A la puesta del sol de aquel día trágico y movido, Adán y Dismukes hallábanse acampados más allá de la boca del amplio desfiladero que dividía la Sierra, Funeral.

Era un campamento seco, pero los dos habíanse llevado abundantes provisiones de agua de un manantial purísimo que encontraron en el camino. En el llano crecían hierba y arbustos en abundancia.

Adán sentíase muy cansado y hubiera guardado silencio a no ser por su compañero, Dismukes parecía como si nunca le hubiesen robado, asaltado, atado al arrastre y lacerado cruelmente las espaldas. Estaba alegre, satisfecho, triunfante; sentíase joven.

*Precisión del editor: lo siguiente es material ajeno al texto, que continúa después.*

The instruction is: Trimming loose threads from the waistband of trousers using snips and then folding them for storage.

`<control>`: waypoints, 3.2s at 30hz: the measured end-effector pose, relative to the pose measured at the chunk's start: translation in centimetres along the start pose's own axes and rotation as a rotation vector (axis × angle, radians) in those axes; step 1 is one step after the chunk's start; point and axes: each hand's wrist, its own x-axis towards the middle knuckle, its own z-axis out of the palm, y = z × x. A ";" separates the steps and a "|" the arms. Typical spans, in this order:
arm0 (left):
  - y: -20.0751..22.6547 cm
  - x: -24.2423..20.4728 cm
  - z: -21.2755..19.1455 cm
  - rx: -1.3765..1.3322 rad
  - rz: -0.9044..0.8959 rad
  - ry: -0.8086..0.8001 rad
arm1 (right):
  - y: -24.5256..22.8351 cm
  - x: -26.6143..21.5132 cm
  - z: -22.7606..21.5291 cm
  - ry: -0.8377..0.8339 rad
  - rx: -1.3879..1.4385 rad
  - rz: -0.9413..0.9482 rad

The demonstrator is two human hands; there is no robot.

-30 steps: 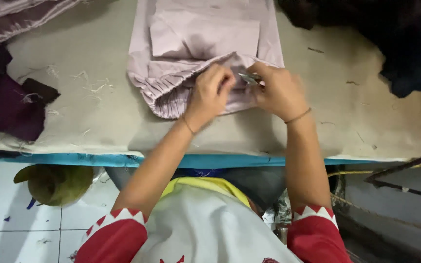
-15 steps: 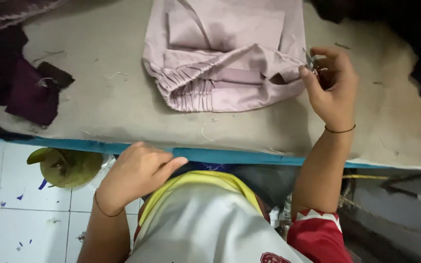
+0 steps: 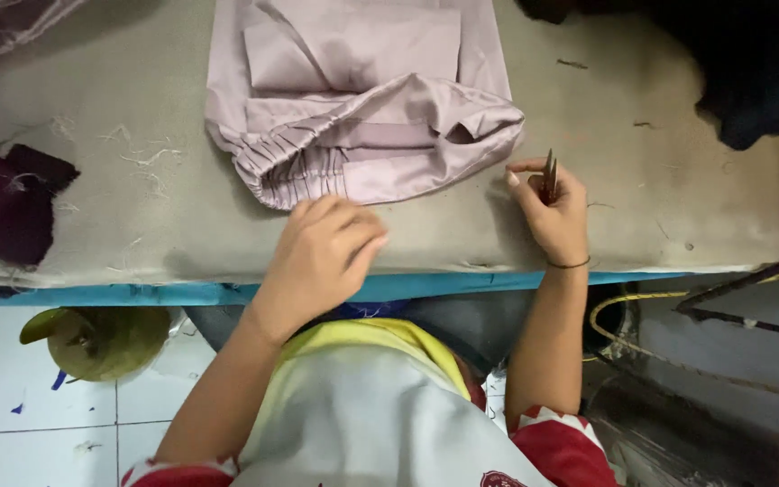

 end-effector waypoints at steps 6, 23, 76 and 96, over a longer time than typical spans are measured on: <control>-0.9 -3.9 -2.3 0.012 -0.129 0.020 | -5.1 0.5 1.1 -0.116 -0.061 -0.106; -6.1 -4.1 -1.7 0.340 -0.119 0.327 | -10.7 -0.3 0.8 -0.342 -0.499 -0.086; -5.4 1.9 -4.6 -0.117 -0.126 0.406 | -9.5 6.2 11.5 -0.139 -0.171 -0.524; -8.1 3.1 6.0 0.152 -0.272 0.381 | -5.4 5.8 13.5 -0.178 -0.255 -0.581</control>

Adán nunca había lograda comprender bien al forzudo minero, pero ahora resultábale más enigmático que nunca. Durante la lucha y después de ella y de su liberación, no mencionó para nada el hecho de que Adán le hubiese salvado la vida, siendo así que el joven daba tanta importancia a haber podido salvar a su antiguo salvador. Mas Dismukes parecía no pensar en ello. Lo único que le interesaba era el oro recogido, el oro que aquellos bandidos quisieron robarle…, los pesados sacos del áureo metal, cuya posesión terminaba de una vez para siempre su azaroso camino tras la fortuna. Cien veces había tratado aquella tarde de obligar a Adán a que aceptase la mitad del oro, la cuarta parte, algo siquiera. Adán rehusaba siempre.